«La rabbia per la madre perduta», Marco Bellocchio presenta “Fai bei sogni”, film tratto dal best seller di Gramellini

«La rabbia per la madre perduta», Marco Bellocchio presenta “Fai bei sogni”, film tratto dal best seller di Gramellini
di Gloria Satta
3 Minuti di Lettura
Martedì 8 Novembre 2016, 00:45 - Ultimo aggiornamento: 12 Novembre, 18:21
Il forte legame tra una madre e un figlio, il dolore e la rabbia di un’assenza, la forza di ricominciare grazie all’amore. Un best seller da un milione e 350mila copie e un maestro dietro la cinepresa: arriva in sala dopodomani con 01 Fai bei sogni, il film di Marco Bellocchio ispirato all’omonimo e autobiografico romanzo di Massimo Gramellini (Longanesi). Con Valerio Mastandrea, Bérénice Bejo, Barbara Ronchi e Guido Caprino, il regista porta sullo schermo la vicenda di un giornalista famoso che vive nel ricordo doloroso della morte della mamma, avvenuta quand’era un bambino: un mistero che l’uomo, una volta adulto, decide di scoprire, per ricominciare a vivere.

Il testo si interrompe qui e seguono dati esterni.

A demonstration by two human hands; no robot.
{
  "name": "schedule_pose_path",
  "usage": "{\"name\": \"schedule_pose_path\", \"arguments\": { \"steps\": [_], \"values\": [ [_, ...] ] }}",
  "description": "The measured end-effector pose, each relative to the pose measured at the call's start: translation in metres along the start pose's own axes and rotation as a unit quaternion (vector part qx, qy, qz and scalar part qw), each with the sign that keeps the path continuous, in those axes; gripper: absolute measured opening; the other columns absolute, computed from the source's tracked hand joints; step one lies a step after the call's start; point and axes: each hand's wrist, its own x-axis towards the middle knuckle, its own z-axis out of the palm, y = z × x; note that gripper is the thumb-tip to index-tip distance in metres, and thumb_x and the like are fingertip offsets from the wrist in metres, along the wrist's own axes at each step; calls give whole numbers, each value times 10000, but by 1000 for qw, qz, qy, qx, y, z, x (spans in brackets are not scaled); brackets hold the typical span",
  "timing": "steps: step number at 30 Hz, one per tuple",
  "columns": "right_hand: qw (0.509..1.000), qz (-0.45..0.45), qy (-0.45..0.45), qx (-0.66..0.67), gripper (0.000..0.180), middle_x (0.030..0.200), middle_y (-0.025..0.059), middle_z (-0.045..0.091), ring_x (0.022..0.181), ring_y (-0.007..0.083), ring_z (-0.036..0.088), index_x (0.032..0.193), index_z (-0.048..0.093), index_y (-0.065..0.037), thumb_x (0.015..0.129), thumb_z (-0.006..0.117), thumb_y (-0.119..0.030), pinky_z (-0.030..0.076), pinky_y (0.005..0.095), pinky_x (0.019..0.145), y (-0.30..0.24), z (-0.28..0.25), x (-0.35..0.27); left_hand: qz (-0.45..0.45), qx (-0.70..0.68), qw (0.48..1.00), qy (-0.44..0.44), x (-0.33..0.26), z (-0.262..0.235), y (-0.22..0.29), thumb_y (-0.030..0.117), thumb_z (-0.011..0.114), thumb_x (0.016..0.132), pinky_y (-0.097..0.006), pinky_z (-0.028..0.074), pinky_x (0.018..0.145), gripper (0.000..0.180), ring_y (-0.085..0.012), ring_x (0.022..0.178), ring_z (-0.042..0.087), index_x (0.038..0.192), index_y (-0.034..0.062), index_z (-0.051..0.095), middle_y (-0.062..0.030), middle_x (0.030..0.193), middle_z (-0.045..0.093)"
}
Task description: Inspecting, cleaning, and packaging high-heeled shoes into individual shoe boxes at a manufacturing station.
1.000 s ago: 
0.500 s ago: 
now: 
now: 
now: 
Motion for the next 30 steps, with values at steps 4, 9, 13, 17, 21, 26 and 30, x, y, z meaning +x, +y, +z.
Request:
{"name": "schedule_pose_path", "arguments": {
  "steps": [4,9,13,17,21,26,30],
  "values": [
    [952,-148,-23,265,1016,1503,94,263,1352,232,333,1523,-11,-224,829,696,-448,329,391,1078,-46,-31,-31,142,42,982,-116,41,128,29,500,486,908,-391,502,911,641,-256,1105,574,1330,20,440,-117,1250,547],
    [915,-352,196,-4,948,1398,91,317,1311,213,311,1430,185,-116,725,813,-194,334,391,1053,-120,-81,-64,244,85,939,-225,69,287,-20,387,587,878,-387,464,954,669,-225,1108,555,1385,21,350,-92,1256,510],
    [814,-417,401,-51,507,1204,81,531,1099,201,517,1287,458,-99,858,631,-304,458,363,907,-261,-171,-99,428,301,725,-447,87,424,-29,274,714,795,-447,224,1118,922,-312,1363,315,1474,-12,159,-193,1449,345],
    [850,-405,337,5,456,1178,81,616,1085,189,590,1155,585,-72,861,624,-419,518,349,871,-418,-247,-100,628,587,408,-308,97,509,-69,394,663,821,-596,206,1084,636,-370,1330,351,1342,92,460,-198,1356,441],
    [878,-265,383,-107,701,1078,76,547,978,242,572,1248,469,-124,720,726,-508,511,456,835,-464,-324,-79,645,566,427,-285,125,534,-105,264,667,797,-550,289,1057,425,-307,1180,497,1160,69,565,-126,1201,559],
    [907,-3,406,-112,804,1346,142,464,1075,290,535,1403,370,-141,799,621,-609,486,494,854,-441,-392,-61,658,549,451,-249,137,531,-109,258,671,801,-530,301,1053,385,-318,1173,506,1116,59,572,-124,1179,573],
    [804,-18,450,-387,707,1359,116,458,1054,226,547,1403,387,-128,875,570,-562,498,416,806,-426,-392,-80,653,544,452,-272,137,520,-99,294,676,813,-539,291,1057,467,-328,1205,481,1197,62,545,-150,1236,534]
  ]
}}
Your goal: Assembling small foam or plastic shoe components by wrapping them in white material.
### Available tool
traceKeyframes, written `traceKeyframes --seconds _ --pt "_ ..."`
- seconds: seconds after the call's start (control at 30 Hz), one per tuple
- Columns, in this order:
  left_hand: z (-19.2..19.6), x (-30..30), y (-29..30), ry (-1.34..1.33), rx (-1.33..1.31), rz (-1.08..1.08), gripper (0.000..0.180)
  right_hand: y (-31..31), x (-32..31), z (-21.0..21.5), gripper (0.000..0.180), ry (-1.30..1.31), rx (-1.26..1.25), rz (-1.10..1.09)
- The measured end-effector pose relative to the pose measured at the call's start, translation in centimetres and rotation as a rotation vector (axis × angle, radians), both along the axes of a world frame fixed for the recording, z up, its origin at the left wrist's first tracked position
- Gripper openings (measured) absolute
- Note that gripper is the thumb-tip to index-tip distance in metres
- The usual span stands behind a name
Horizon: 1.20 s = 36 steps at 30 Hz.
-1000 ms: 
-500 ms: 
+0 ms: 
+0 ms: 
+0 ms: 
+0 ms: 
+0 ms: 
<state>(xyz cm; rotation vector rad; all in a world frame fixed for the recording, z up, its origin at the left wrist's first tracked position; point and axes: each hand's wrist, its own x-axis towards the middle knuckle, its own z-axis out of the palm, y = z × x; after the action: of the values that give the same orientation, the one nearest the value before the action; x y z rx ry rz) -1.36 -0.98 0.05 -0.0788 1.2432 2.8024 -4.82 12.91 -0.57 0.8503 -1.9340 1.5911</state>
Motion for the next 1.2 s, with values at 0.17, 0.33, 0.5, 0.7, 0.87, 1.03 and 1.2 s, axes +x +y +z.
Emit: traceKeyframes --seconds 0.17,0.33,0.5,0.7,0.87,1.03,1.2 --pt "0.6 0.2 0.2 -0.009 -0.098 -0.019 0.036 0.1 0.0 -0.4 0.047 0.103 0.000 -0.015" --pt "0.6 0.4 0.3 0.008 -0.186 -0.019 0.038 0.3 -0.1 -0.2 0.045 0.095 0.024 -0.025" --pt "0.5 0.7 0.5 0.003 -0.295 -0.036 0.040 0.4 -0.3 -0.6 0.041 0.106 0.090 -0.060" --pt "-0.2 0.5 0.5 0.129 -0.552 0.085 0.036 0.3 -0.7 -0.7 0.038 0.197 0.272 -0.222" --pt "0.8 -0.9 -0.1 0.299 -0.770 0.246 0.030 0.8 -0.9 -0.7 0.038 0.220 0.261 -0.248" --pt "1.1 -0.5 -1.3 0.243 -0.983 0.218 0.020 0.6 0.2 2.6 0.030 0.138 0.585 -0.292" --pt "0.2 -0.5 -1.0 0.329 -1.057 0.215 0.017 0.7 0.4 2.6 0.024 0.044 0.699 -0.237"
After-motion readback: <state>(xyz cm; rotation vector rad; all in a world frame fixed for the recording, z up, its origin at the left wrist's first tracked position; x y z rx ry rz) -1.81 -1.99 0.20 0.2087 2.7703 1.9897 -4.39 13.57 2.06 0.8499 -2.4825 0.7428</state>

«Il punto di partenza di Fai bei sogni», spiega Bellocchio che presto girerà un film sul pentito di mafia Tommaso Buscetta, «è l’amore tra una madre e suo figlio, un sentimento che io non ho mai conosciuto, e perciò mi sono riempito di rabbia. Ma mi sono immedesimato nella storia di Gramellini».

E’ per questo che ha deciso di ricavare un film dal suo romanzo?
«La proposta è venuta dal produttore Beppe Caschetto. Immediatamente sono rimasto colpito dal dolore del protagonista del libro: a nove anni perde la mamma adorata, esprime la sua ribellione e poi finisce per adattarsi a quella perdita incomprensibile. Ho visto in questo dramma qualcosa che mi appartiene».

Che cosa?
«La tragedia dell’indifferenza, l’anaffettività che serve al protagonista per difendersi da un dolore insopportabile. E mi pareva interessante il ruolo che nella storia ha la televisione, all’epoca unicamente Rai: racconta l’Italia degli anni Sessanta».

Portare sullo schermo una vicenda intima e reale è un’impresa non facile: si è confrontato con Gramellini?
«Certo, ed è stato utilissimo. Mi ha fornito chiarimenti su alcuni passaggi del romanzo, aiutandomi a renderli cinematografici. Ma anche se il film è fedele al libro, mi sono concesso qualche tradimento. A un regista è permesso».

Come mai ha scelto Mastandrea?
«Ha superato brillantemente il provino. Al di là della sua romanità, mi è sembrato l’attore più giusto per il ruolo. Mi hanno convinto la sua discrezione e il suo sguardo velato di tristezza, come se nascondesse una ferita».

Ancora, in un suo film, è centrale la figura della madre: si può dire che Fai bei sogni è speculare alla sua opera prima I pugni in tasca?
«Penso di sì, i due film descrivono due estremi: il protagonista di I pugni in tasca odia la mamma al punto di gettarla in un burrone, mentre il personaggio centrale di Fai bei sogni la adora e soffre tanto per la sua assenza».

E’ difficile dirigere un dramma che parla di sentimenti forti, assoluti, nell’Italia delle mille commedie?
«Non ho intenzione di sfidare i film leggeri, mi auguro soltanto che la gente vada a vedere il mio. Mi dicono i distributori che le commedie stanno segnando il passo, io non sono un esperto di marketing ma so per certo che esiste un pubblico affamato di buone storie».

Pensa che la nuova legge possa aiutare il cinema italiano a diversificarsi?
«Il nostro settore è ottimista e ha bene accolto la riforma. Io forse avverto il rischio che il suo automatismo finisca per favorire i gruppi più potenti. Ma siamo in Italia e sono sicuro che si troverà un compromesso perché anche i più piccoli abbiano spazio».

Quando comincerà il film su Buscetta?
«Appena avrò finito la promozione di Fai bei sogni. Il mio nuovo film s’intitolerà Il traditore. Tradire non sempre è un’infamia, a volte può essere una scelta eroica».

Rispetto a 30 anni fa, è cambiato il suo modo di fare cinema?
«Non credo proprio. Si sono trasformate le tecniche ma mi piace ancora fare il mio mestiere, continuo a essere molto coinvolto nei progetti».

Cosa insegna agli studenti che frequentano i suoi corsi di cinema a Bobbio?
«Non salgo in cattedra. Cerco semmai di scoraggiarli. Alcuni non hanno idea di cosa significhi fare il regista. E’ un lavoro serio, profondo, durissimo. Non per tutti. Ed è bene saperlo per tempo».